What is expected: Working from the top of the records below, reproduce each line exactly, ending once you have written the line containing "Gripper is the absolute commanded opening".

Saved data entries

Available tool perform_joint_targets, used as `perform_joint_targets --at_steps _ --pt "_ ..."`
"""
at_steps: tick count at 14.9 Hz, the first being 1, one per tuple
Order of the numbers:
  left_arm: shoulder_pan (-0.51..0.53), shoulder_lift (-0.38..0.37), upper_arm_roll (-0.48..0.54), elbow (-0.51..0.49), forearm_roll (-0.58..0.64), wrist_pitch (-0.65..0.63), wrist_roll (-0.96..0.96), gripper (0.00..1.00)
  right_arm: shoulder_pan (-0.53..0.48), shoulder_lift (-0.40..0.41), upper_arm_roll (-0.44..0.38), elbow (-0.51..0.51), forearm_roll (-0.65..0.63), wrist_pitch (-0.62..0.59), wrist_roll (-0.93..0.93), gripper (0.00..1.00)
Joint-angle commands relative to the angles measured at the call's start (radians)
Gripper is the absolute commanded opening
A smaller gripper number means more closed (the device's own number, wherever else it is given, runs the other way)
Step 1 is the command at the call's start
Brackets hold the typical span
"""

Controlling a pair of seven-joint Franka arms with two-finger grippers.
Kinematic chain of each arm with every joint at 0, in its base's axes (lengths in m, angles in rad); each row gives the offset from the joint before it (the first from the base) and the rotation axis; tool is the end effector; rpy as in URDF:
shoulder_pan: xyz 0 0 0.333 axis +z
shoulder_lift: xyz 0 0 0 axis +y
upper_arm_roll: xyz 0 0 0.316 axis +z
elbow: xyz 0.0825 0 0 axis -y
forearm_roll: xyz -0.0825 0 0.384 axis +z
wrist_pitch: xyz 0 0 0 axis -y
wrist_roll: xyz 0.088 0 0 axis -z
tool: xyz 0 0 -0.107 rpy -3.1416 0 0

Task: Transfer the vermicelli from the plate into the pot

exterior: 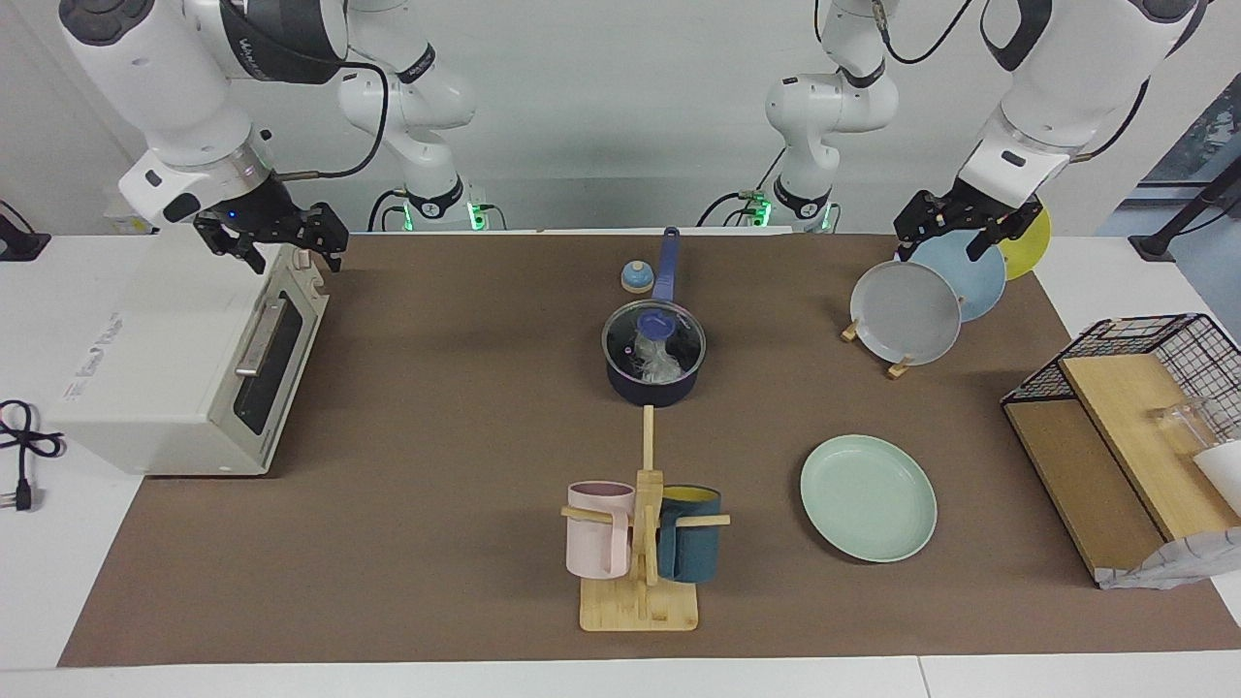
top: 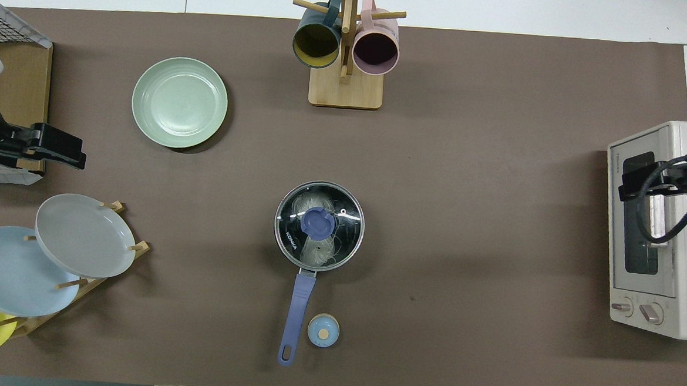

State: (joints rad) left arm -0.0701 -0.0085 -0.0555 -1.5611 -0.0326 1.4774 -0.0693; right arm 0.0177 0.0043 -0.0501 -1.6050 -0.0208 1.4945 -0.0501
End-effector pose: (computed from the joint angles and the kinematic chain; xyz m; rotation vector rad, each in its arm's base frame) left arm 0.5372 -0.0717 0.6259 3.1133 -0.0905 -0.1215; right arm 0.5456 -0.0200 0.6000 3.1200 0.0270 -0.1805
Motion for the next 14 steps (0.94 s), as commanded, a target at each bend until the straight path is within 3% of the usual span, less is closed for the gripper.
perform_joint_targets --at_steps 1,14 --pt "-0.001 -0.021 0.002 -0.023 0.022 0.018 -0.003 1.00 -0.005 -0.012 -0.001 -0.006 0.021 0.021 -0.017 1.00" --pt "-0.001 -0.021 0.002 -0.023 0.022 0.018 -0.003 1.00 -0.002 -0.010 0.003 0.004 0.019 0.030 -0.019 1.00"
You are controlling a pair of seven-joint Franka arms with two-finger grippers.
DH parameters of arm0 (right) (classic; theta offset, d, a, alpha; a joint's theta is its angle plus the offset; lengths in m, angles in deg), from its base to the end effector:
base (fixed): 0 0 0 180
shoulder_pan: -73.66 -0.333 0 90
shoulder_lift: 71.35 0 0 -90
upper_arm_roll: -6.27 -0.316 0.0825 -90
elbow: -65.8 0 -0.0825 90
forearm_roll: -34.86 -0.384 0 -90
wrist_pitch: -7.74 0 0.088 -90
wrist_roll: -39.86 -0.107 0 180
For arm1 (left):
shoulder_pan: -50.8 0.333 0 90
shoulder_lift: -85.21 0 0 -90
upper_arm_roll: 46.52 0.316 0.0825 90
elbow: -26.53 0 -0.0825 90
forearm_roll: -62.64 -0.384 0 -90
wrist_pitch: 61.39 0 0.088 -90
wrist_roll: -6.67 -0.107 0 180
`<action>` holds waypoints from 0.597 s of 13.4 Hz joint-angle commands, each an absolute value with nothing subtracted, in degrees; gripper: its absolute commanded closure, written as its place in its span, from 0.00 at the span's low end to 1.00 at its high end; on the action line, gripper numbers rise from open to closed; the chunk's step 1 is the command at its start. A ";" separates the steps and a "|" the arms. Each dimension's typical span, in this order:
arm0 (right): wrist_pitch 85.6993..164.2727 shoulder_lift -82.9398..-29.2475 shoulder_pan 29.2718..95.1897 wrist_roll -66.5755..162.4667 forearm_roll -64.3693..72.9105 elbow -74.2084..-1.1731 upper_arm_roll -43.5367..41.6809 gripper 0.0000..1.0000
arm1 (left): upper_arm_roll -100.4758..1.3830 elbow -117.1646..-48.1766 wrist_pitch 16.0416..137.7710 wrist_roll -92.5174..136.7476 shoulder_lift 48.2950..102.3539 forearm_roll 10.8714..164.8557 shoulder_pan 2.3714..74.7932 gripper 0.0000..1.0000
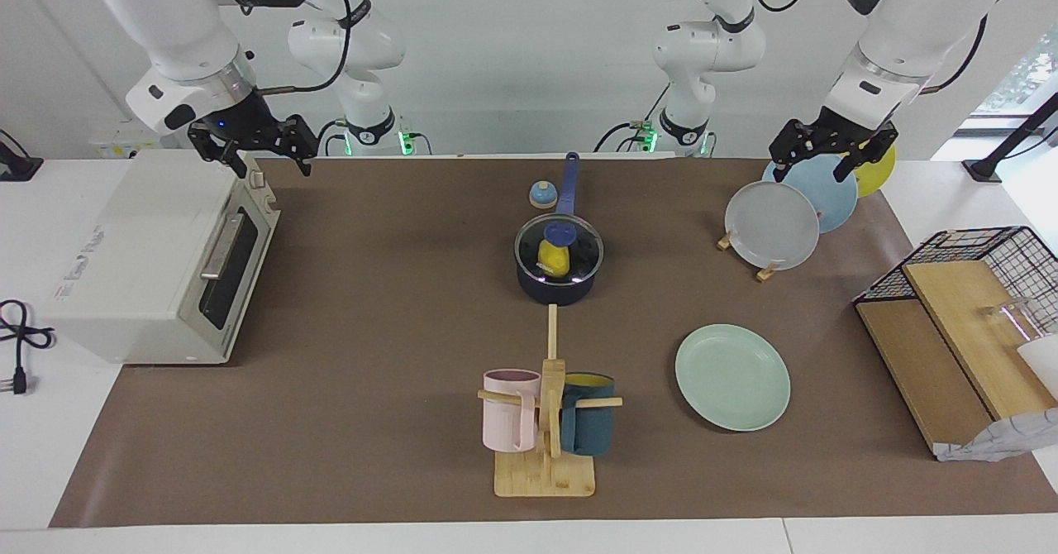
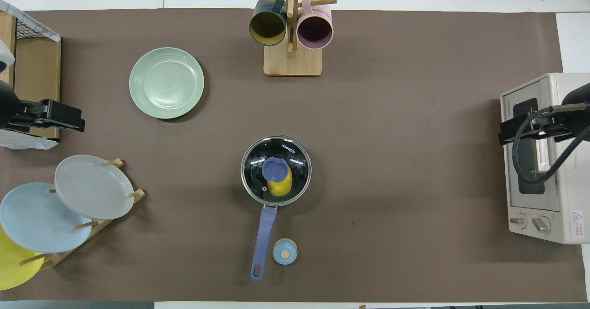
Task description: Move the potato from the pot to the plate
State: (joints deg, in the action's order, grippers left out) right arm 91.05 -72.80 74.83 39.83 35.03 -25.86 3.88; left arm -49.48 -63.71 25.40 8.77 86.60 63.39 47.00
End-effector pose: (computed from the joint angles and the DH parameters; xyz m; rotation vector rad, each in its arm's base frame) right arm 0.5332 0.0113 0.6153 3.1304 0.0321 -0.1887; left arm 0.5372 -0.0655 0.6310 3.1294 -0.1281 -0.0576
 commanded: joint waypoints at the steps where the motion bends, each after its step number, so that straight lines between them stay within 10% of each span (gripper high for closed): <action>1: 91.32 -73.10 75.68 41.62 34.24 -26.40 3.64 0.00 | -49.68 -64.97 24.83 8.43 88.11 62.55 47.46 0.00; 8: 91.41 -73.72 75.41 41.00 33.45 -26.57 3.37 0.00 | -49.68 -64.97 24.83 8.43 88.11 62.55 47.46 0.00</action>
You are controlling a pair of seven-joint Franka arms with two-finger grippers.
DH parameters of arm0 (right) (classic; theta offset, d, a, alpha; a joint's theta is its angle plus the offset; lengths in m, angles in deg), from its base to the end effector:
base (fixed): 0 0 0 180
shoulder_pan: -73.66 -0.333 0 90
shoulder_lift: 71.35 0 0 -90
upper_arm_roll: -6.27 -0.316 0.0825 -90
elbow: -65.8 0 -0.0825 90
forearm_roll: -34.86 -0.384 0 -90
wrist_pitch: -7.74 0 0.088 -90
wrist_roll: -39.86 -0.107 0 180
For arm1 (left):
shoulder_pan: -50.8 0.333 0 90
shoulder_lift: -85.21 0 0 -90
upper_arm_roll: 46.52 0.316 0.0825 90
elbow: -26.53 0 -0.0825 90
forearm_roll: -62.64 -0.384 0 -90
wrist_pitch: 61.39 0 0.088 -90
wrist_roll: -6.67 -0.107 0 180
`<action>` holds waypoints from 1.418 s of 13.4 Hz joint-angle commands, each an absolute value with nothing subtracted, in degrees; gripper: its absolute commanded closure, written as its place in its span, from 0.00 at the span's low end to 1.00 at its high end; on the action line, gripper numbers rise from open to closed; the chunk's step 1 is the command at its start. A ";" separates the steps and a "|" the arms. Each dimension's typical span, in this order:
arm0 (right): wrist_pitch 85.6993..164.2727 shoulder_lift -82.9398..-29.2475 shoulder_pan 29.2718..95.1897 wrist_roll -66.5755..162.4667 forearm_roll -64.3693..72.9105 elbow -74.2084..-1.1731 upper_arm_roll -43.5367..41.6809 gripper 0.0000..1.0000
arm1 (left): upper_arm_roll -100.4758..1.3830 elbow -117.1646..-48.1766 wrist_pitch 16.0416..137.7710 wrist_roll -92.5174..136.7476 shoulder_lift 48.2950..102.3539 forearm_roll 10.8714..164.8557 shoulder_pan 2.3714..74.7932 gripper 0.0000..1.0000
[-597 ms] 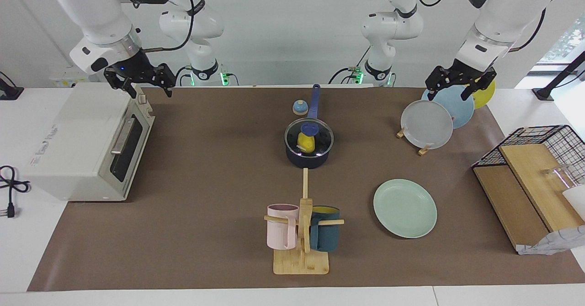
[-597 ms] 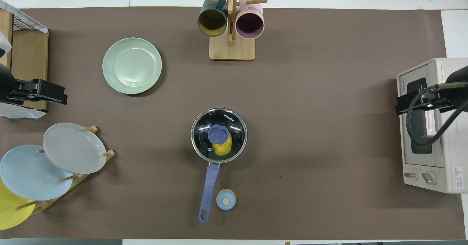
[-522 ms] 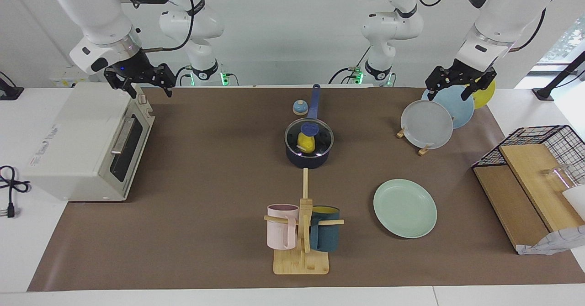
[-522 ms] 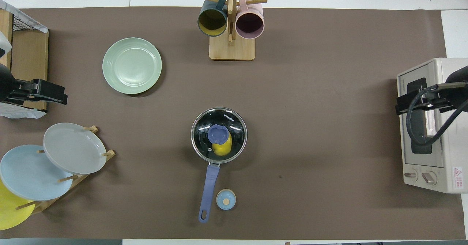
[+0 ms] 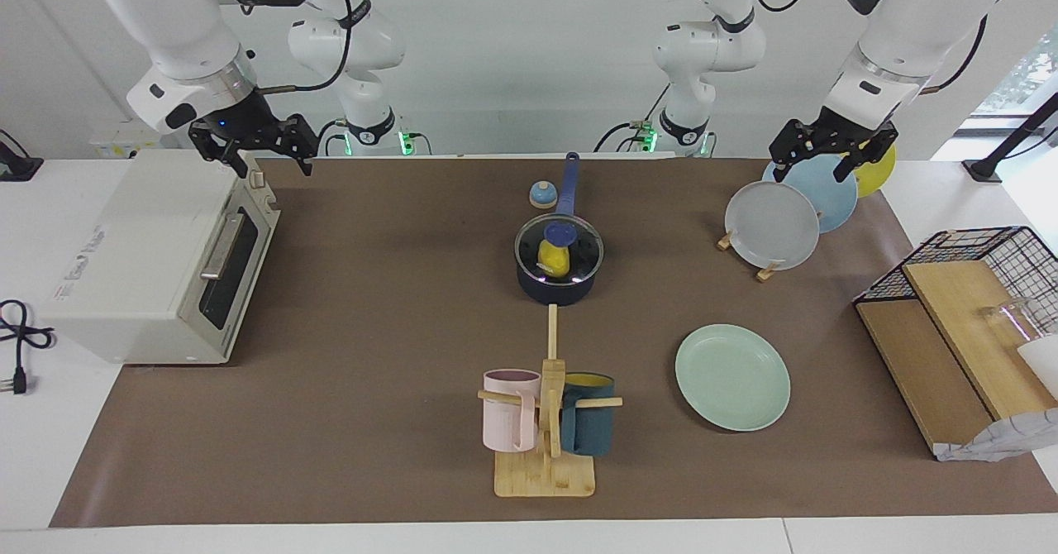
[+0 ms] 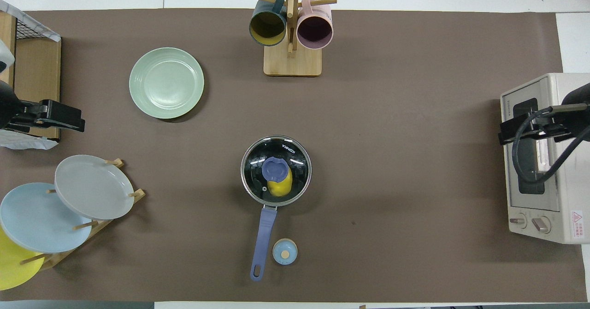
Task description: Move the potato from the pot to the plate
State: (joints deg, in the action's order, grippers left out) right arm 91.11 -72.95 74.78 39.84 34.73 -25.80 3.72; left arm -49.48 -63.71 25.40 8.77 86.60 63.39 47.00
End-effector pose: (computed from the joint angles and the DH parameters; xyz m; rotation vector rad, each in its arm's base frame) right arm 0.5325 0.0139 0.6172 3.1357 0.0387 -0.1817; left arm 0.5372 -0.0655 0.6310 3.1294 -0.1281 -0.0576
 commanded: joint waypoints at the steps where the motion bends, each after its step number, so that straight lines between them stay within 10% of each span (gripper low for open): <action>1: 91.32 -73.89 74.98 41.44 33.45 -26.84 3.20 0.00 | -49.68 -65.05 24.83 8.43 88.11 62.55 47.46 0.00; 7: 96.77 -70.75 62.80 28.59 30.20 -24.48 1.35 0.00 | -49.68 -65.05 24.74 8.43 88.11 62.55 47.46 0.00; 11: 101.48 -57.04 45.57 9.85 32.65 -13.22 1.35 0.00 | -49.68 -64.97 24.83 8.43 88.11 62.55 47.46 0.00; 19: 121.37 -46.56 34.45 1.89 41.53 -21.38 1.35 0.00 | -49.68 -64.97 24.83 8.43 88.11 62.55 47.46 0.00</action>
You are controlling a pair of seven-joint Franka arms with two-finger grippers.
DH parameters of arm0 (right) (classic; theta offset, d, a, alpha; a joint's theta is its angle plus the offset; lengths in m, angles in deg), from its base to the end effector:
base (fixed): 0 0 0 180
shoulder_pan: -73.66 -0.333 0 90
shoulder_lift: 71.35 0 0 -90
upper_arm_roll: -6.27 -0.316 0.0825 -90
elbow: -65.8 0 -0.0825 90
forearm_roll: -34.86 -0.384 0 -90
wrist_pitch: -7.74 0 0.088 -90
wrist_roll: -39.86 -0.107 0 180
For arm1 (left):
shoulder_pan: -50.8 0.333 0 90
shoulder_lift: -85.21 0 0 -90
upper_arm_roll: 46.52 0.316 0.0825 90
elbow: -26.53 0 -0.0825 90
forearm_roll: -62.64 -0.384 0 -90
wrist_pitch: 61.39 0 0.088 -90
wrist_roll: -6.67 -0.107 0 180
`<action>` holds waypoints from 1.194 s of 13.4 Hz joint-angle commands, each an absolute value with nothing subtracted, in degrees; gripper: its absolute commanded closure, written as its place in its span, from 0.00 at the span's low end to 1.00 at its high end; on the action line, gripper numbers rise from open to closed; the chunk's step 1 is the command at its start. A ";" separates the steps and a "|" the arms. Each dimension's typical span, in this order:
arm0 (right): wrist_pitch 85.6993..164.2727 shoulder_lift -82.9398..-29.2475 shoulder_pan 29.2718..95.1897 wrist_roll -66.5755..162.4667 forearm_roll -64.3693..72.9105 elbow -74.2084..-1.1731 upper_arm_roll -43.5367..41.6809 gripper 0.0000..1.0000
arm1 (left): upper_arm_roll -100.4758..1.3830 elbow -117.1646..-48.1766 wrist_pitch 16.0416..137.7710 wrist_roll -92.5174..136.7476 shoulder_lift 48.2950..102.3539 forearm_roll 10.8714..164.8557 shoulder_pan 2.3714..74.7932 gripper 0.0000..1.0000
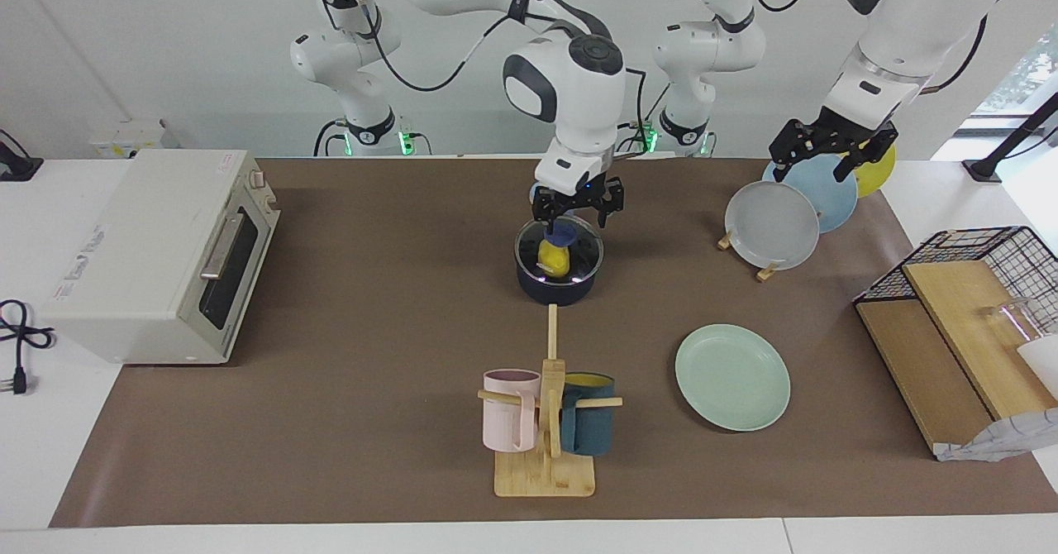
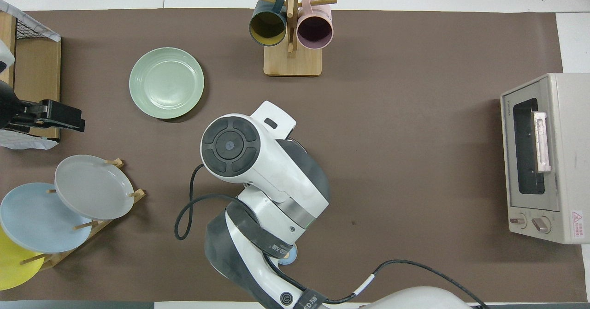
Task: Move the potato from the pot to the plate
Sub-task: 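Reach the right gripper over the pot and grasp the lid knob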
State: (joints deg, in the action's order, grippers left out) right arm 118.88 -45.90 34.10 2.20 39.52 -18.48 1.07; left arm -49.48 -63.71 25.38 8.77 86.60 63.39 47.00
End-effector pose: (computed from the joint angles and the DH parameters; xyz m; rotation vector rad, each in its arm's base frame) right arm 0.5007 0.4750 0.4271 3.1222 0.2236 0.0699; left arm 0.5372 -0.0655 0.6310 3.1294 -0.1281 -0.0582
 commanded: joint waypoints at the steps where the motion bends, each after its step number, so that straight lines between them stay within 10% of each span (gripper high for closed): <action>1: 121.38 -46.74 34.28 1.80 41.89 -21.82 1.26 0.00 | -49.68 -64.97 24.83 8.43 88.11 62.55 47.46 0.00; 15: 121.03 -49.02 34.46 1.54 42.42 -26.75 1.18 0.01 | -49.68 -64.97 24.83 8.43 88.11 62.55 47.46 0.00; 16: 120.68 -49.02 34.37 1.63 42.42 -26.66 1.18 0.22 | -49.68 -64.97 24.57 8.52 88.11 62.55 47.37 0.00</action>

Expected answer:
Available tool perform_joint_targets, used as `perform_joint_targets --at_steps _ --pt "_ ..."`
"""
at_steps: tick count at 14.9 Hz, the first being 1, one per tuple
Order of the numbers:
  left_arm: shoulder_pan (-0.51..0.53), shoulder_lift (-0.38..0.37), upper_arm_roll (-0.48..0.54), elbow (-0.51..0.49), forearm_roll (-0.58..0.64), wrist_pitch (-0.65..0.63), wrist_roll (-0.96..0.96), gripper (0.00..1.00)
  right_arm: shoulder_pan (-0.53..0.48), shoulder_lift (-0.40..0.41), upper_arm_roll (-0.44..0.38), elbow (-0.51..0.51), forearm_roll (-0.65..0.63), wrist_pitch (-0.62..0.59), wrist_roll (-0.93..0.93), gripper (0.00..1.00)
Joint-angle commands relative to the angles measured at the call's start (radians)
Gripper is the absolute commanded opening

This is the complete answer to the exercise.